Information about Protected Trust Deeds and defaults should remain on someone’s credit reports for up to six years after they occur, so they are likely to remain on someone’s credit history even after they have been discharged from their Protected Trust Deed, which normally lasts for 4-5 years.
Another factor lenders will also consider is whether a prospective borrower will be able to afford the mortgage if it is granted and whether it will remain affordable should their circumstances deteriorate. This is known as stress testing the borrower’s affordability.

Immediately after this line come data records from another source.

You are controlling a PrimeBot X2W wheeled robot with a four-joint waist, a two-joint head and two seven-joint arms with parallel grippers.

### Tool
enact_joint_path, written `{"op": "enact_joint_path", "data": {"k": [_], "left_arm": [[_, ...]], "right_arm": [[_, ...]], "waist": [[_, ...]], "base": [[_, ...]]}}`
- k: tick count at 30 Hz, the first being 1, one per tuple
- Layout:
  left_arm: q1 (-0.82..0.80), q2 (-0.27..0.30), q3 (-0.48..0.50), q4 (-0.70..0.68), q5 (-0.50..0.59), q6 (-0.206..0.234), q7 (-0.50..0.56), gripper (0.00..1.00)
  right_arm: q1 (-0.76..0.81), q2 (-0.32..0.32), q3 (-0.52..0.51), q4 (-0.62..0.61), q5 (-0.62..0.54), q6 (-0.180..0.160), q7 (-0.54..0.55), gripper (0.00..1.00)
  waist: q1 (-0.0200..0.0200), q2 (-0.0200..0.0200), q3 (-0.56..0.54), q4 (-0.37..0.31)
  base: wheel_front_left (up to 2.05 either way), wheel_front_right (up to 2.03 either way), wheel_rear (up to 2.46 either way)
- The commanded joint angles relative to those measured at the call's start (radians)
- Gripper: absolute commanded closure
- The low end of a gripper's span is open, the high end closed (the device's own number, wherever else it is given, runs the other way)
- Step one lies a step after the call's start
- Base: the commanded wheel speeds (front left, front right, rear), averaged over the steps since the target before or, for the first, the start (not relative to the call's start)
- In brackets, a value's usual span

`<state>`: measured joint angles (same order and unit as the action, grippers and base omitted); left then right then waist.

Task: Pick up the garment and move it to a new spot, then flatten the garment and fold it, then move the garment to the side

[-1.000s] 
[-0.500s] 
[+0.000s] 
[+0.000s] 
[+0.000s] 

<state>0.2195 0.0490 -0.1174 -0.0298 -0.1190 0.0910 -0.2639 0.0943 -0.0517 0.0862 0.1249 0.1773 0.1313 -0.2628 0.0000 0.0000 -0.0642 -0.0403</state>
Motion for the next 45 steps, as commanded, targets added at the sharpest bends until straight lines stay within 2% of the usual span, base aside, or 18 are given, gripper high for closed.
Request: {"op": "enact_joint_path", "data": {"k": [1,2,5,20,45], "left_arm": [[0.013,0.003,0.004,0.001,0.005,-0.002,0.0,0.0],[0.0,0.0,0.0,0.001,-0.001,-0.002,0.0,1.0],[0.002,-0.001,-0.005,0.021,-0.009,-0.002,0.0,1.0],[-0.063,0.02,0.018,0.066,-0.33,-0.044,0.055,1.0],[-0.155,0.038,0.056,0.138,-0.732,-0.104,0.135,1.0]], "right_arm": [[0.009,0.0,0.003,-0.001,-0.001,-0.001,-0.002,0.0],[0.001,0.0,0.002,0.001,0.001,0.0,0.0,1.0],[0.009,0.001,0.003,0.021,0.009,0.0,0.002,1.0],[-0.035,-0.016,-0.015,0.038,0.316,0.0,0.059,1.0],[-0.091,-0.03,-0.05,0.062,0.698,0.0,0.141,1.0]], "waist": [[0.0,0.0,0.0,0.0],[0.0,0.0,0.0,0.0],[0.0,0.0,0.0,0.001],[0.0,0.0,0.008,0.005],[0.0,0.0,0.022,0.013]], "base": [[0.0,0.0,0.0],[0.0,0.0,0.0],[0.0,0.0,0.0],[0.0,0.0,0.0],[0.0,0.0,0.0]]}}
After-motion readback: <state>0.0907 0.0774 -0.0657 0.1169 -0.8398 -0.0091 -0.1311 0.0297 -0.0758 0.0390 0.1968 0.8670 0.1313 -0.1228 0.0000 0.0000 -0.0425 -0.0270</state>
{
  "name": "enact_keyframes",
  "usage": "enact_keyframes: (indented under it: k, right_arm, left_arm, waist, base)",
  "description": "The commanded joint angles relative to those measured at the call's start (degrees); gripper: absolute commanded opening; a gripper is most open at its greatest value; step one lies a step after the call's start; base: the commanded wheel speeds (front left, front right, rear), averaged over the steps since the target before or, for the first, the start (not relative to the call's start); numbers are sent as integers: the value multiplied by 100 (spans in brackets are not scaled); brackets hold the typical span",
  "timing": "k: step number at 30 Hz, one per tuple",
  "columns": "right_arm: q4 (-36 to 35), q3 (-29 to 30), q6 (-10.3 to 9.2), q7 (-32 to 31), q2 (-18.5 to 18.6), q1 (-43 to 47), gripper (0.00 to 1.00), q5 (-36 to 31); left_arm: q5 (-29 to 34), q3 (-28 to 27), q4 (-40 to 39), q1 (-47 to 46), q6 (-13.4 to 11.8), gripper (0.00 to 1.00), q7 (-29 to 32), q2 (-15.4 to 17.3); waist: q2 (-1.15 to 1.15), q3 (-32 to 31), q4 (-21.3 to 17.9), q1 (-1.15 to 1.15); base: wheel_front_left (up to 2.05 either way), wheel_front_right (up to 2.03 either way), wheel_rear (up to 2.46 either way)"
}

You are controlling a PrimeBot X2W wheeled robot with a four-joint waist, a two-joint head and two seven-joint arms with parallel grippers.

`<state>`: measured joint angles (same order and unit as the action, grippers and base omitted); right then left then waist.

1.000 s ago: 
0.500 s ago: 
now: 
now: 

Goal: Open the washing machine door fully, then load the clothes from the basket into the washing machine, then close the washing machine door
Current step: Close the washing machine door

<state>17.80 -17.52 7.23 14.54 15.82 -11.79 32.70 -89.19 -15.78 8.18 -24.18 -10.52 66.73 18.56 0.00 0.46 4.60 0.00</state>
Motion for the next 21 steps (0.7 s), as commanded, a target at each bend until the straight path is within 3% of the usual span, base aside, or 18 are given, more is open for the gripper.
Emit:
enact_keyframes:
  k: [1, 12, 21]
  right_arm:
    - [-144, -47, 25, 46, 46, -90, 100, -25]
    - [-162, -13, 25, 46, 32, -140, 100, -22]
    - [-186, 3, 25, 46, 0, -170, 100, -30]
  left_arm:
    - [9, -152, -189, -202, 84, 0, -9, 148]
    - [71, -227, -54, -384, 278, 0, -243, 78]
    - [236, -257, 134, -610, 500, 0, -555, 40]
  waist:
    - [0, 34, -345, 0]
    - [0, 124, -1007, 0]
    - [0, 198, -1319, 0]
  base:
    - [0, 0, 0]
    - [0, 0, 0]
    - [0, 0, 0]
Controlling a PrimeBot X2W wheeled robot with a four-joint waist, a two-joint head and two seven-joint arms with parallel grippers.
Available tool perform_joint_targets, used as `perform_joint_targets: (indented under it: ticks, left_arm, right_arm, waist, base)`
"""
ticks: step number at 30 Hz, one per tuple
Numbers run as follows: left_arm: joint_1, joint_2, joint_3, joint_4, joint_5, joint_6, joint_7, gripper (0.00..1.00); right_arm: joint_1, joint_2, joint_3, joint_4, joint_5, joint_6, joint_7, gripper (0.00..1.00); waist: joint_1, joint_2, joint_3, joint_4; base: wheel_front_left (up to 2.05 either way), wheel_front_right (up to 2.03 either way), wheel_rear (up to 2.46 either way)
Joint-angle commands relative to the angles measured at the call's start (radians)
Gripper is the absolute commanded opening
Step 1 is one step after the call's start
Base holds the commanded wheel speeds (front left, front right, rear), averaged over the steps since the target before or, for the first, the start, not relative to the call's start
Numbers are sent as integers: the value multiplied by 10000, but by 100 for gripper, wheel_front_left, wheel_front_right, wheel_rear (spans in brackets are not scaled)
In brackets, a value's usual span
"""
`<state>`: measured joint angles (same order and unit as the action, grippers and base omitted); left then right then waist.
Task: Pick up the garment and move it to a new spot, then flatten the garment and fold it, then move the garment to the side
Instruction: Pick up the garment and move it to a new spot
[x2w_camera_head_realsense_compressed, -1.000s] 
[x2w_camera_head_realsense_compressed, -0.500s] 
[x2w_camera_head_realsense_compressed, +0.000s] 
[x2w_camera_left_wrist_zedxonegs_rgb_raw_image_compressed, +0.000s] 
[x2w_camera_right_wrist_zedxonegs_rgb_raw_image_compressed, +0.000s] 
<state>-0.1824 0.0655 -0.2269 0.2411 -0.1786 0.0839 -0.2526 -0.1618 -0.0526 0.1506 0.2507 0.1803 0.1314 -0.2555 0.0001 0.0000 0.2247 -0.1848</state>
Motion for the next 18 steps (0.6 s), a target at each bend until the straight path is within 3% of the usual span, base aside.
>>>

A consumer who has left a Protected Trust Deed should be helped by the fact the Protected Trust Deed will have dealt with their historic debt problems.
Loan to Value
Another factor lenders will consider before deciding to lend someone money is the loan to value ratio of the mortgage they want to take out. This means, as a percentage, what percentage of the house value do they want to borrow? So, where the home is worth £100,000 and someone wants to borrow £75,000, the loan to value ratio of the borrowing will be 75%.
This means when someone is buying a home, can the borrower can put down a deposit towards the purchase of the house? Or where the home is being re-mortgaged, what is the loan to value ratio of any existing borrowing.
This may mean the lender may only be prepared to lend a percentage of the value of the home, such as 65% or 75%, and will either expect the borrower to be able to put down a deposit or for there to be existing equity in the home, where it is a re-mortgage.
It is likely, however, even where a borrower, who was previously in a Protected Trust Deed can get a mortgage or re-mortgage, the terms of the loan will not be on the most competitive terms available reflecting their impaired credit history.
However, over time and as they demonstrate they can maintain regular payments to their existing mortgage, where they have one, or to their utility bills or other borrowings, this should improve.